- [DIRECTIONS]: Output each line of the listing that follows, with every character kept as it is.

= Beginning of Section =

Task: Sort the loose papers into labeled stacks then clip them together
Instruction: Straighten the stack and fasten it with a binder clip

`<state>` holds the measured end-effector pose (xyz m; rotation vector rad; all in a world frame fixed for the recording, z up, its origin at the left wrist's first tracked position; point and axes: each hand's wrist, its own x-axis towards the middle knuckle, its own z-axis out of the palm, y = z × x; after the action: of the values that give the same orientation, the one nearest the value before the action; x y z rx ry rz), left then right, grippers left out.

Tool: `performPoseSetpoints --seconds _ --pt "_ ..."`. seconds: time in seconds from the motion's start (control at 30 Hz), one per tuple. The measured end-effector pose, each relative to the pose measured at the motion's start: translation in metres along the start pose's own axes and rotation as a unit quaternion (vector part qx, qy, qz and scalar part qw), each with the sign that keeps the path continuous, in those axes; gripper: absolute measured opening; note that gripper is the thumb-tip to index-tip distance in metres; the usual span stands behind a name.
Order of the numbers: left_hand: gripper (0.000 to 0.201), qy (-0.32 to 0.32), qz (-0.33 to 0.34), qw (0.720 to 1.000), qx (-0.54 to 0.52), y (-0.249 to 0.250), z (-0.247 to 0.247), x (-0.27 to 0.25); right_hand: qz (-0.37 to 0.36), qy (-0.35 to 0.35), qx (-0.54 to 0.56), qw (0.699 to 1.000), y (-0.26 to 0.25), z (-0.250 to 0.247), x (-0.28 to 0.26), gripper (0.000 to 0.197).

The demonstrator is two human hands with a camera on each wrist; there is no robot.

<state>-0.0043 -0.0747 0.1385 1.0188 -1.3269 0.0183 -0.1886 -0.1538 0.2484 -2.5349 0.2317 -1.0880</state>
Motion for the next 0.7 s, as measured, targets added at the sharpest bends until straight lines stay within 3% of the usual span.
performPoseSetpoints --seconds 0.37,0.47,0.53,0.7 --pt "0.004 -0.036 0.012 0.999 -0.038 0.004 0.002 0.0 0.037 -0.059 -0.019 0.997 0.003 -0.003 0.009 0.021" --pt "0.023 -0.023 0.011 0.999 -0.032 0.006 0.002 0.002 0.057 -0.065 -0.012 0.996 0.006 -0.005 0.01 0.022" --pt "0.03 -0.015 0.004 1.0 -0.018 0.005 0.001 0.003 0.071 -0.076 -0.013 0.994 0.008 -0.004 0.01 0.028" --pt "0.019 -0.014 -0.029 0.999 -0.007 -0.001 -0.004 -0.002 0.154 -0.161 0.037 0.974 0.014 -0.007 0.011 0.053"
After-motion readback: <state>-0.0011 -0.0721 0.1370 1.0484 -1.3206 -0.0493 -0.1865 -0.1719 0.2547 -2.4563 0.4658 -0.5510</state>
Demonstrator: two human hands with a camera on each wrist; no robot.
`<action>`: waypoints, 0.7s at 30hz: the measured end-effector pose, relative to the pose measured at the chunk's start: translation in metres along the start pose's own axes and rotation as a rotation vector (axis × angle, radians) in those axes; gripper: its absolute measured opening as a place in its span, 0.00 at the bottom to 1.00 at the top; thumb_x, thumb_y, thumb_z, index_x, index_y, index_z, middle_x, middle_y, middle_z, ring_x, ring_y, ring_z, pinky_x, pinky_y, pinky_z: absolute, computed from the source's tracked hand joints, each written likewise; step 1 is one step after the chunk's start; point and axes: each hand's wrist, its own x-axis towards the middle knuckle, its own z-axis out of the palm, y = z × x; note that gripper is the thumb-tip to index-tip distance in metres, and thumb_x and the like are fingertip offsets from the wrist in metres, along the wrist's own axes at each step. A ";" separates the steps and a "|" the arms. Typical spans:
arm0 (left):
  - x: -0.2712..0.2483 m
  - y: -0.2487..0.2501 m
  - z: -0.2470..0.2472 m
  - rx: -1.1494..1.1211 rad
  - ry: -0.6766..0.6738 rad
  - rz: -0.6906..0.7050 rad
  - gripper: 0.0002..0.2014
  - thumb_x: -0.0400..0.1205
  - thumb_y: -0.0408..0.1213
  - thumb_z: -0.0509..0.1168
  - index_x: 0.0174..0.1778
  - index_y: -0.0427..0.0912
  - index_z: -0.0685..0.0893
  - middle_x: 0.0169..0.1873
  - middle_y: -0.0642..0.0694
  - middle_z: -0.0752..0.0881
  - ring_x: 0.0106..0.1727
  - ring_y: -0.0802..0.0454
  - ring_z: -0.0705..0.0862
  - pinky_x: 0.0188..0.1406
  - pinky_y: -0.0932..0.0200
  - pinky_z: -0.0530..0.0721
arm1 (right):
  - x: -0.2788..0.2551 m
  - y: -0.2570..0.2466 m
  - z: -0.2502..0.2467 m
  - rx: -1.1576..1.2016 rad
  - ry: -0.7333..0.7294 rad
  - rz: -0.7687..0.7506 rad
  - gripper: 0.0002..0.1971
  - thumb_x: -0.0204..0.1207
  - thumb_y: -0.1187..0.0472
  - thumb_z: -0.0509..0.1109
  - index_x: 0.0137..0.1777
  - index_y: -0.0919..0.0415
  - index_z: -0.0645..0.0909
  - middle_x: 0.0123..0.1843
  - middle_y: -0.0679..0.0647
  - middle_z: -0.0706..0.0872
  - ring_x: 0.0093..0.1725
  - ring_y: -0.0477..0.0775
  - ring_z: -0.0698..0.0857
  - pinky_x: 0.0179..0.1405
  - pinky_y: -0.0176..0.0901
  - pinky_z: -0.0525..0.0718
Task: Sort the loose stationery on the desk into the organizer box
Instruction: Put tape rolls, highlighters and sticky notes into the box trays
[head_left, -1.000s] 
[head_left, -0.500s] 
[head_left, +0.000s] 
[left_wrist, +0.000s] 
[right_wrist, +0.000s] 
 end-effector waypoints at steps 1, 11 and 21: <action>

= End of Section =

- [RESPONSE AREA]:
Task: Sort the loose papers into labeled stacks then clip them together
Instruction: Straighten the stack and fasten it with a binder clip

`<state>` holds the measured end-effector pose (xyz m; rotation vector rad; all in a world frame fixed for the recording, z up, its origin at the left wrist's first tracked position; point and axes: each hand's wrist, its own x-axis towards the middle knuckle, its own z-axis out of the palm, y = z × x; after the action: of the values that give the same orientation, the one nearest the value before the action; x y z rx ry rz), left then right, grippers left out.

Tool: `performPoseSetpoints --seconds _ --pt "_ ..."`. seconds: time in seconds from the motion's start (control at 30 Hz), one per tuple. The measured end-effector pose, each relative to the pose measured at the motion's start: translation in metres along the start pose's own axes and rotation as a unit quaternion (vector part qx, qy, qz and scalar part qw), each with the sign that keeps the path continuous, in those axes; gripper: absolute measured opening; note that gripper is the thumb-tip to index-tip distance in metres; the usual span stands behind a name.
Order of the numbers: left_hand: gripper (0.000 to 0.201), qy (-0.32 to 0.32), qz (-0.33 to 0.34), qw (0.720 to 1.000), qx (-0.54 to 0.52), y (-0.249 to 0.250), z (-0.247 to 0.247), x (-0.27 to 0.25); right_hand: qz (-0.37 to 0.36), qy (-0.35 to 0.35), qx (-0.54 to 0.56), qw (0.699 to 1.000), y (-0.26 to 0.25), z (-0.250 to 0.247), x (-0.28 to 0.26), gripper (0.000 to 0.197).

The demonstrator is two human hands with a camera on each wrist; there is no robot.

<state>-0.0043 -0.0747 0.1385 1.0188 -1.3269 0.0183 -0.1886 -0.1538 0.2484 -2.5349 0.2317 -1.0880</state>
Motion for the next 0.7 s, as measured, targets added at the sharpest bends until straight lines stay within 3% of the usual span.
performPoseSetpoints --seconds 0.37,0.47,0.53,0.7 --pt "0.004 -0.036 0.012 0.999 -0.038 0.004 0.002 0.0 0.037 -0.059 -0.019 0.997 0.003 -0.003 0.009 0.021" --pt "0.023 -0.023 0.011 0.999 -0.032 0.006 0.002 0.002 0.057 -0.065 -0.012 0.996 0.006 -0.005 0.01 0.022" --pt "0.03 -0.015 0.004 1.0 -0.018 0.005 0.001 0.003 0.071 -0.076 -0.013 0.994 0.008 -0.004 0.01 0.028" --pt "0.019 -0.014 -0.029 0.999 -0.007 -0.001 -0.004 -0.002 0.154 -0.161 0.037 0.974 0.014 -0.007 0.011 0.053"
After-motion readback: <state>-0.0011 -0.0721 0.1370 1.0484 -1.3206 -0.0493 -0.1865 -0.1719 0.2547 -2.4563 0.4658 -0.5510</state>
Demonstrator: two human hands with a camera on each wrist; no robot.
`<action>`: waypoints, 0.7s at 30hz: the measured end-effector pose, relative to the pose measured at the chunk's start: translation in metres along the start pose's own axes and rotation as a rotation vector (axis × angle, radians) in those axes; gripper: its absolute measured opening as a place in its span, 0.00 at the bottom to 1.00 at the top; thumb_x, thumb_y, thumb_z, index_x, index_y, index_z, middle_x, middle_y, middle_z, ring_x, ring_y, ring_z, pinky_x, pinky_y, pinky_z: absolute, computed from the source's tracked hand joints, each written likewise; step 1 is one step after the chunk's start; point and axes: each hand's wrist, its own x-axis towards the middle knuckle, its own z-axis out of the palm, y = z × x; note that gripper is the thumb-tip to index-tip distance in metres, and thumb_x and the like are fingertip offsets from the wrist in metres, along the wrist's own axes at each step. A ";" separates the steps and a "|" the arms. Typical spans:
arm0 (left):
  - x: -0.2712..0.2483 m
  - y: -0.2487..0.2501 m
  - z: -0.2470..0.2472 m
  - rx: -1.1494..1.1211 rad
  - ry: -0.6766..0.6738 rad
  - rz: -0.6906..0.7050 rad
  - gripper: 0.0002..0.2014
  - thumb_x: -0.0400..0.1205
  - thumb_y: -0.0408..0.1213
  - thumb_z: -0.0509..0.1168
  - index_x: 0.0174..0.1778
  - index_y: -0.0427..0.0912
  - index_z: -0.0685..0.0893
  - middle_x: 0.0169..0.1873
  - middle_y: -0.0642..0.0694
  - middle_z: -0.0752..0.0881
  - ring_x: 0.0106..0.1727
  - ring_y: -0.0802..0.0454
  - ring_z: -0.0705..0.0862
  - pinky_x: 0.0188..0.1406
  - pinky_y: -0.0932..0.0200
  - pinky_z: -0.0530..0.0721
arm1 (right):
  - x: -0.2788..0.2551 m
  - y: -0.2570..0.2466 m
  - z: -0.2502..0.2467 m
  - rx: -1.1576..1.2016 rad
  - ry: -0.7333..0.7294 rad
  - rz: -0.7687..0.7506 rad
  - gripper: 0.0002..0.1971
  - thumb_x: -0.0204..0.1207
  - thumb_y: -0.1187..0.0472
  - thumb_z: -0.0509..0.1109
  - index_x: 0.0137..0.1777
  - index_y: -0.0919..0.0415
  - index_z: -0.0645..0.0909
  - middle_x: 0.0123..0.1843
  - middle_y: -0.0679..0.0647
  - middle_z: -0.0706..0.0872
  - ring_x: 0.0093..0.1725
  - ring_y: -0.0477..0.0775
  - ring_z: -0.0698..0.0857
  - pinky_x: 0.0179..0.1405
  - pinky_y: -0.0176..0.0901
  - pinky_z: -0.0525..0.0718
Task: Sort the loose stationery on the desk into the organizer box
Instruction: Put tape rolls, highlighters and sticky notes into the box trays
[head_left, -1.000s] 
[head_left, -0.500s] 
[head_left, +0.000s] 
[left_wrist, +0.000s] 
[right_wrist, +0.000s] 
 end-effector waypoints at steps 1, 11 and 21: <action>

This completes the answer to the exercise.